Sangoma S500 sluggish and keeps rebooting every 15 minutes

A few more notes:

  1. After purchasing 20 or s500 phone and putting them in production, everything worked great for a couple weeks. Then 2 phones bugged out in a similar fashion with our first phone, the one we purchased for testing purposes. We have replaced one of them but decided to hold onto the second one. Such a high failure rate is suspicious. In addition all of our phones were randomly turning sluggish/unresponsive (once every 5 minutes or so). Occasionally, users would be unable to answer calls etc. (phones would not comply to commands).

  2. Having the buggy phone plugged in caused high amounts of network traffic between it and the FreePBX box (GBs every 5 minutes or so) as it was locking out/rebooting. We are using 10/100 POE Cisco switches and the network traffic was capping the available bandwidth degrading call quality (that’s how we detected the high traffic in the first place).

  3. We disconnected/powered off the phone. A few hours later the IP address originally assigned to the phone was assigned to another device (an employee time tracking card reading box) by our DHCP server. The high network traffic between the FreePBX box and the IP (now no longer assigned to the phone but to the time tracking box) resumed. I was really curious so I ran a tcpdump and peeked at the traffic. FreePBX was sending SIP packages (complete with the correct - matching the disconnected phone - SIP extension number, doh!) to the time tracking box thinking it was the phone. EndPointManager accurately portrayed the phone as disconnected but Asterisk obviously did not get the memo (even though the two devices have different mac addresses). We had to statically bind the IP to the phone’s MAC address in order to resolve the high traffic problem.

  4. After reading this Sangoma Phone Quality Thoughts I decided to go ahead an upgrade to latest firmware for all our CISCO POE switches as they were powering our phones. I even placed one of the phones behind a POE injector. Did not make any difference.

  5. Grasping at straws, I rebooted the FreePBX box. I had applied several patches in the last couple of weeks, without rebooting. Uptime around 1 month. The reboot solved most of the call quality/phones being sluggish issues. I also noticed memory usage on the FreePBX went form 70% with 11% swap to 34%. Note to self: always reboot after patching. Our old Digium Switchvox box (also running Asterisk) mandated it.

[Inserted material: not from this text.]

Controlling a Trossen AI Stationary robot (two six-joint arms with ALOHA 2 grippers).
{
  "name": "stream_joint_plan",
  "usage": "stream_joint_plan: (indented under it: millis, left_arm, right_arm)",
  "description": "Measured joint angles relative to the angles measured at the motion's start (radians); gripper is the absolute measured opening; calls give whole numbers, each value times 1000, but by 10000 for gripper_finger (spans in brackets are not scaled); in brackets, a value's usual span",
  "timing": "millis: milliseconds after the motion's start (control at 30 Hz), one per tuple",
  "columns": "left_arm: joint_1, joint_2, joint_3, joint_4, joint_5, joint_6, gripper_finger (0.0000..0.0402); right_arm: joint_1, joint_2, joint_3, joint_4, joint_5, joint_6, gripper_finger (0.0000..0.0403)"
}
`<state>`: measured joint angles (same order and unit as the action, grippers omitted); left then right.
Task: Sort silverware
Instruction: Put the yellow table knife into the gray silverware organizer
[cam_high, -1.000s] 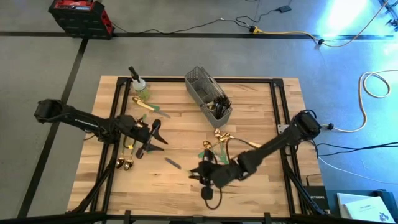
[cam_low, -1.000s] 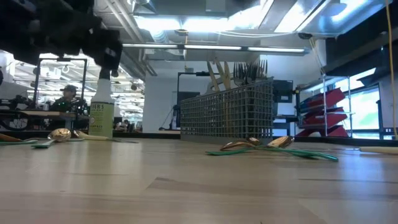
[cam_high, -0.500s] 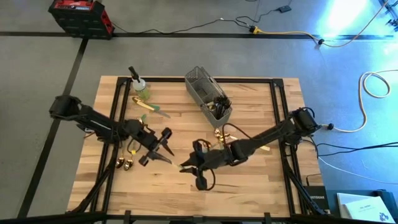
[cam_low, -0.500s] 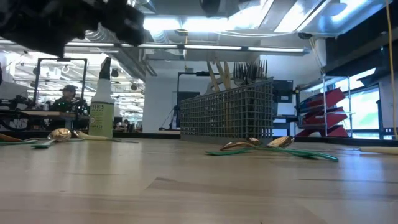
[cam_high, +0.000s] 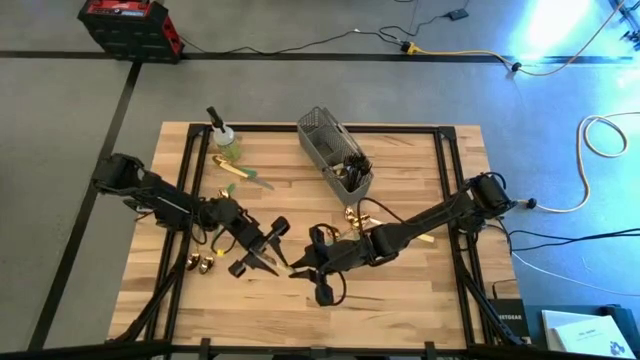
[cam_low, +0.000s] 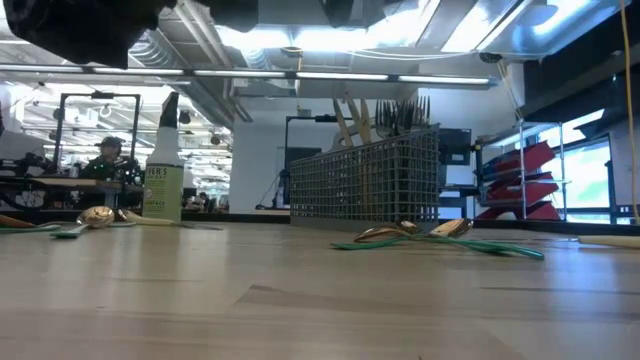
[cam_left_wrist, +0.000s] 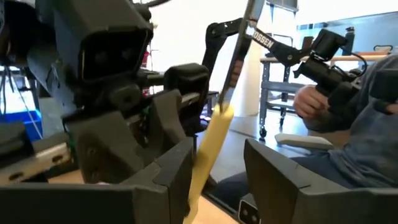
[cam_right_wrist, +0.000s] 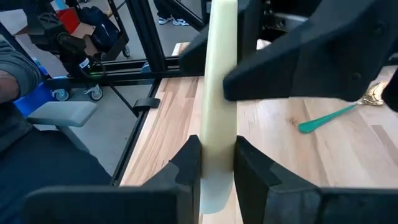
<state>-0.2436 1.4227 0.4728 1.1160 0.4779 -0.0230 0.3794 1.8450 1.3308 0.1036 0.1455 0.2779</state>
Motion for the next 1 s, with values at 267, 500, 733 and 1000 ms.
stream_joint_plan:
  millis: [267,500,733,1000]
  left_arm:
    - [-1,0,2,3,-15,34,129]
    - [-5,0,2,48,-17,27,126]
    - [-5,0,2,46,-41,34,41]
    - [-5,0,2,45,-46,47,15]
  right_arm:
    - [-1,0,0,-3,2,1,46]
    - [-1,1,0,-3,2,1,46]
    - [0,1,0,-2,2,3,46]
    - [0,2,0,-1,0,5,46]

  6. Things were much better but we still had occasional call quality/phones being sluggish issues so we dug deeper. Turns out call history length is the culprit. When that gets big (greater than couple of hundred items) problems start to appear. I looked but couldn’t find an option to limit call history length to 99 items (old Digium D70 phones only did 99 items). Frankly I don’t think one needs 1000 items anyways. If you are looking that far back it’s far better to use UCP as it sports a vastly superior interface and contains all entries anyways (not just the most recent 1000).